Chalk this one to “seasonal adjustments” or something, cause we no longer have any clue what is going on with the data fudging in America. When it comes to banana republic economic indicators the US is rapidly eclipsing China – case in point the Empire State Manufacturing Survey, which despite seeing the majority, or 6 out of 9 sub indices, declining in February, managed to not only rise, but beat the highest Wall Street estimate, printing at 19.53, the highest since June 2010, on expectations of 15.00, and compared to a previous print of 13.48. What lead to this epic surge? Why nothing short of a decline in just about two thirds of the components: New Orders declined from 21.69 to 22.79, Unfilled Orders declined from -5.49 to -7.06; Inventories declined from 6.59 to -4.71, Prices Paid declined from 26.37 to 25.88; Prices received declined from 23.08 to 15.29, and Number of Employees declined from 12.09 to 11.76. What increased? Shipments, Average Employee Workweek, and, drumroll, Delivery Times. And somehow this disaster of a report is supposed to bring peace and comfort to the market that things are getting better? Perhaps at the Fed’s data manipulation department. And just like a 2.9 million seasonal NFP adjustment in January has resulted in an ebullient market tone, we wonder just how high 3 out of 9 subindices improving will send the market today?

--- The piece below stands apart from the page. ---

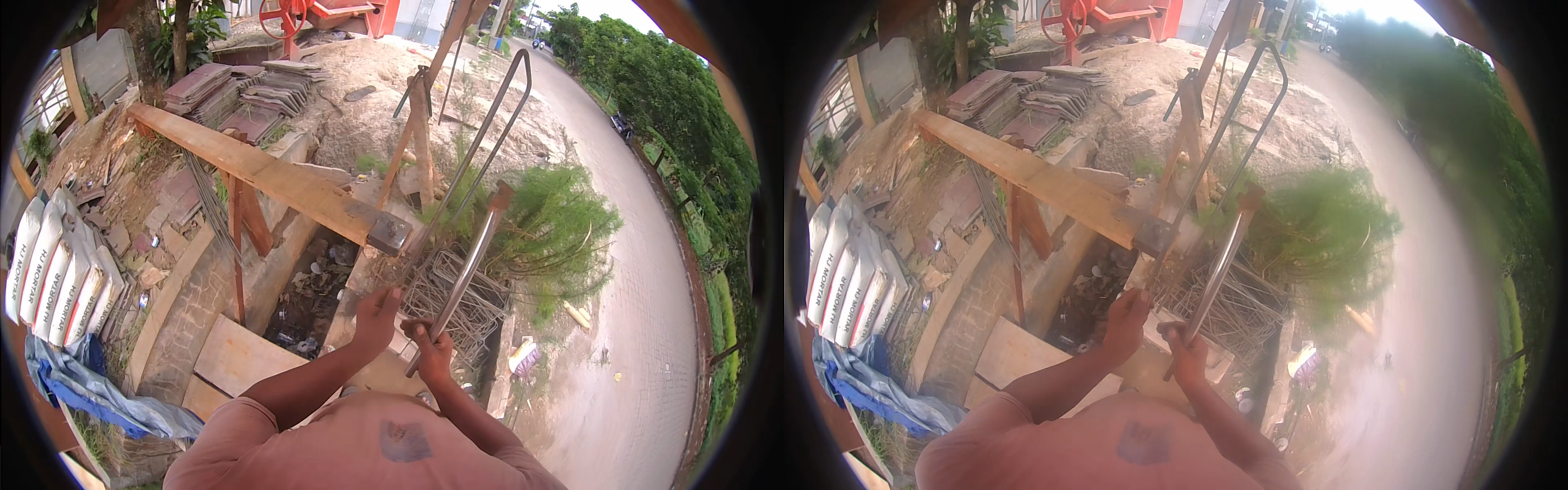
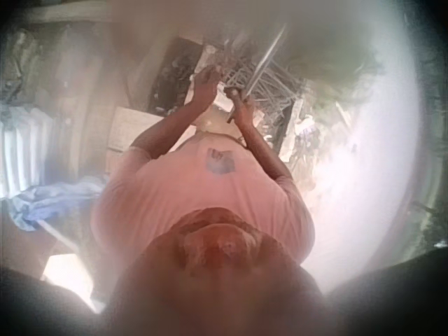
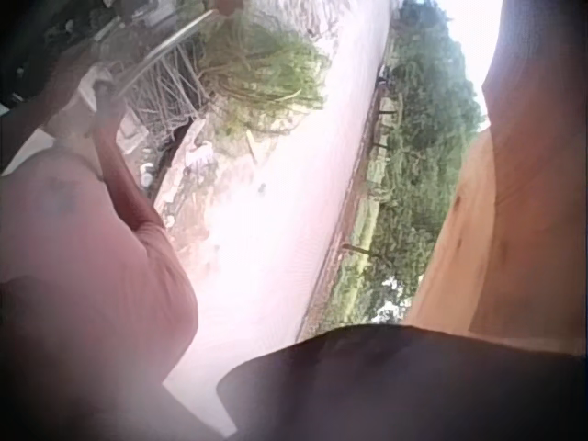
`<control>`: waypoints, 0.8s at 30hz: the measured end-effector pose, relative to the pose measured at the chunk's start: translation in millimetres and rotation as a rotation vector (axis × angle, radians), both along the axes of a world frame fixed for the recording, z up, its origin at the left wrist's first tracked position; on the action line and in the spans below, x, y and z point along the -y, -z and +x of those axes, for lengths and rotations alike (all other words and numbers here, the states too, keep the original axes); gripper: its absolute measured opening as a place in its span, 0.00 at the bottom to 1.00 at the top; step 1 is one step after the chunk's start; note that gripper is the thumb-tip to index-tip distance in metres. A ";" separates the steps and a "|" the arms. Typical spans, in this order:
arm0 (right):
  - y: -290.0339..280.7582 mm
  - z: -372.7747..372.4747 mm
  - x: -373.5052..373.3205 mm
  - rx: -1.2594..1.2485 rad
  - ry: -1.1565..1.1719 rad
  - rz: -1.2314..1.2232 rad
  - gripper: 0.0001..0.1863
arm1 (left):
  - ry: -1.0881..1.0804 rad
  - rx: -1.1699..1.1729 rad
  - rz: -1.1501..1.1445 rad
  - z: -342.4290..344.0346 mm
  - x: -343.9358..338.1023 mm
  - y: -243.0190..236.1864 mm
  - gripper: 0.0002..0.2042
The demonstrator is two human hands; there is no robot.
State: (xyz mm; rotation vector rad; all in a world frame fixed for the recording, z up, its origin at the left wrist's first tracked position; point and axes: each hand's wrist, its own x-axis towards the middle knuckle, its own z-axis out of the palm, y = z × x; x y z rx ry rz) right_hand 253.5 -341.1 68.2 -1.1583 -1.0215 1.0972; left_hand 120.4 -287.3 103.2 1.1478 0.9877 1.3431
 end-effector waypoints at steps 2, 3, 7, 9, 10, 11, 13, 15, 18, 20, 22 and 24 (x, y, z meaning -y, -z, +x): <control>1.8 5.5 0.6 0.012 0.112 0.004 0.16 | 0.054 0.012 0.080 41.7 -4.3 -34.1 0.12; 2.1 12.2 3.1 0.019 0.197 -0.011 0.16 | 0.089 0.018 0.111 58.9 -5.5 -44.3 0.12; 4.5 42.5 12.5 0.011 0.340 0.027 0.13 | 0.319 -0.055 0.431 75.6 -8.7 -62.1 0.12; 0.1 53.1 24.0 0.109 0.495 0.095 0.09 | 0.153 -0.256 0.912 64.9 -32.2 -80.7 0.14; 3.0 60.9 29.5 0.174 0.519 0.104 0.09 | 0.163 -0.232 0.873 53.4 -50.4 -93.8 0.18; 8.1 74.7 41.4 0.251 0.555 0.101 0.09 | 0.084 -0.244 0.904 44.8 -74.5 -115.3 0.21; 20.7 90.5 60.7 0.263 0.617 0.079 0.08 | -0.117 -0.218 0.981 34.0 -129.9 -159.3 0.25; 19.1 90.0 72.5 0.287 0.577 0.049 0.08 | -0.280 -0.353 1.081 18.9 -180.0 -207.1 0.29; 9.0 82.3 84.1 0.259 0.533 -0.007 0.08 | -0.261 -0.697 1.238 6.4 -253.3 -245.2 0.33; 0.7 79.2 83.4 0.223 0.473 -0.056 0.08 | -0.149 -0.766 1.272 3.6 -276.7 -245.5 0.34; 8.2 81.3 71.8 0.271 0.398 -0.022 0.08 | 0.021 -0.761 1.042 1.9 -281.0 -245.7 0.31; 21.5 83.3 57.8 0.318 0.330 -0.002 0.08 | 0.054 -0.646 0.739 0.5 -281.6 -248.3 0.17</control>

Truth Behind the Jobs Number

The jobs created came in this morning at 243,000. Estimates, the high ones, had put it at 225,000. The unemployment rate dropped to 8.3%.

How did this happen? Have things improved that much? Didn’t Fed Chair Ben Bernancke this week say the unemployment outlook was not good and would rise? Is it coincidence that this is the time in the election cycle that people lock in their thoughts about the economy?

ZeroHedge blog took a deeper look into this “good news.”

A month ago, we joked when we said that for Obama to get the unemployment rate to negative by election time, all he has to do is to crush the labor force participation rate to about 55%. Looks like the good folks at the BLS heard us: it appears that the people not in the labor force exploded by an unprecedented record 1.2 million. No, that’s not a typo: 1.2 million people dropped out of the labor force in one month! So as the labor force increased from 153.9 million to 154.4 million, the non institutional population increased by 242.3 million meaning, those not in the labor force surged from 86.7 million to 87.9 million. Which means that the civilian labor force tumbled to a fresh 30 year low of 63.7% as the BLS is seriously planning on eliminating nearly half of the available labor pool from the unemployment calculation. As for the quality of jobs, as withholding taxes roll over Year over year, it can only mean that the US is replacing high paying FIRE jobs with low paying construction and manufacturing. So much for the improvement.